E’ dunque in questo contesto, che abbiamo studiato una minuscola macchina frigorifera, composta da due singoli atomi che, in conseguenza del solo fatto di essere osservati, ovvero di interagire con l’osservatore e fornire ad esso informazioni (modificando conseguentemente il proprio stato) pompano calore da una zona fredda verso una calda. E’ importante sottolineare, però, che un’osservazione generica non è di per sé sufficiente a far funzionare il nostro nanoscopico frigorifero. Infatti, non sapendo esattamente quali aspetti osservarne (in gergo tecnico, quali osservabili misurare) si finirà per riscaldare tutto. E’ una conseguenza della seconda legge della termodinamica, secondo la quale se due sistemi con diverse temperature sono messi in contatto è impossibile che il più freddo si raffreddi ulteriormente (ovvero che il calore venga pompato dal sistema freddo verso quello caldo), se non a patto di bilanciare il fenomeno con un adeguato costo energetico”, approfondisce Verrucchi.
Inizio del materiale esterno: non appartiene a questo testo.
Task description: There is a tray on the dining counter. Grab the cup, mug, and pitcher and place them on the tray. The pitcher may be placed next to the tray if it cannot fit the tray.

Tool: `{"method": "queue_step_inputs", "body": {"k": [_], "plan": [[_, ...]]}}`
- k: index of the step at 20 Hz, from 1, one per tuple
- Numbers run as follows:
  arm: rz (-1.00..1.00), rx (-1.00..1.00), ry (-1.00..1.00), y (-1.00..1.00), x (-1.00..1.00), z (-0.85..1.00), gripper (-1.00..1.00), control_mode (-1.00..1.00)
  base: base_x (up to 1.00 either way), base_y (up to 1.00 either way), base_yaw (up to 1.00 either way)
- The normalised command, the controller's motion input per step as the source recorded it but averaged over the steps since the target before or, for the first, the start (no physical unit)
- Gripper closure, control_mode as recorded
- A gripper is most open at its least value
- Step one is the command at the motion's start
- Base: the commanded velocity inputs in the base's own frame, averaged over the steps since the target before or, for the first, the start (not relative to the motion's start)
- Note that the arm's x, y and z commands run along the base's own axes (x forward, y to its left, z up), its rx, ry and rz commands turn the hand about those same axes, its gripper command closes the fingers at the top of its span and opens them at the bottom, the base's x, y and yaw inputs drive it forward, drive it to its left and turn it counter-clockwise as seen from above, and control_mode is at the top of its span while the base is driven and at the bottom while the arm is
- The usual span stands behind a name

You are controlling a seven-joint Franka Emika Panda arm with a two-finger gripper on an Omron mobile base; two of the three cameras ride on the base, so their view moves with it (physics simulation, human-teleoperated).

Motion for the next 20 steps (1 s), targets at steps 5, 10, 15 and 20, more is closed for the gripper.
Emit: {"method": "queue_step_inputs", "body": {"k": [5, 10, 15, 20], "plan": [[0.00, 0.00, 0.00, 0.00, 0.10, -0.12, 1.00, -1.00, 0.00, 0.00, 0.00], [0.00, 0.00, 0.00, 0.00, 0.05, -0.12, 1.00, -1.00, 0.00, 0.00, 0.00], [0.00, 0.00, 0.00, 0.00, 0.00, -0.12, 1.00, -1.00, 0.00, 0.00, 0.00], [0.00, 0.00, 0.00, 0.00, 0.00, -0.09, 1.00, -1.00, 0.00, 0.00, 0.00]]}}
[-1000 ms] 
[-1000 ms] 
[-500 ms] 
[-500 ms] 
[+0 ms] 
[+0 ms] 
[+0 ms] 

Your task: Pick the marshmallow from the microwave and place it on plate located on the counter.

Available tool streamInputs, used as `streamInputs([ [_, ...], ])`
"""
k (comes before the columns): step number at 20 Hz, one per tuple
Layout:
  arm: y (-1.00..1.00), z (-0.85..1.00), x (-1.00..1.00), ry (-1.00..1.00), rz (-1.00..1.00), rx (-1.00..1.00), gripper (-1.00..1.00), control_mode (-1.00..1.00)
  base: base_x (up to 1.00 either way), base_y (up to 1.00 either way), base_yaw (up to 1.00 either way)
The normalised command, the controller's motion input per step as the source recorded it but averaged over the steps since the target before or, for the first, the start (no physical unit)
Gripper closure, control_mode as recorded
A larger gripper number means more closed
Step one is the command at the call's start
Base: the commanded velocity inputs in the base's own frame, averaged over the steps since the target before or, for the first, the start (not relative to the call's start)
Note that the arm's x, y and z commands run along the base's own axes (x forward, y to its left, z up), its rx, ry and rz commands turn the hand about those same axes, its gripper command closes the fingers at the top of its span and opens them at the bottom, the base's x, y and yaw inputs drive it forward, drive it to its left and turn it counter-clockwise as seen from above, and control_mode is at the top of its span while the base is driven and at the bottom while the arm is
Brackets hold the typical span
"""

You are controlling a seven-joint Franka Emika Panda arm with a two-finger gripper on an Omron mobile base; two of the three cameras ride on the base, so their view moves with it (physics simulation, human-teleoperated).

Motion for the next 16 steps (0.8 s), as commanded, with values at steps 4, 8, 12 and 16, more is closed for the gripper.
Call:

La nostra macchina frigorifera funziona solo se si osservano alcune particolari proprietà della coppia di atomi, cioè dei due qubit: si tratta di quelle proprietà per la cui misura l’apparato interagisce con i qubit in modo tale da generare fra i due un particolarissimo tipo di correlazione, che si instaura solo ed esclusivamente fra sistemi quantistici, detta ‘entanglement’. “Il nostro minuscolo frigorifero funziona dunque secondo l’idea che si può estrarre calore generando correlazioni quantistiche mediante un’osservazione. L’osservazione deve però comportare un’interazione fra apparato di misura e sistema osservato (in questo caso la coppia di qubit) che lasci quest’ultimo in uno stato caratterizzato da tali correlazioni, ovvero in uno stato detto ‘stato entangled’, conclude la ricercatrice Cnr-Isc.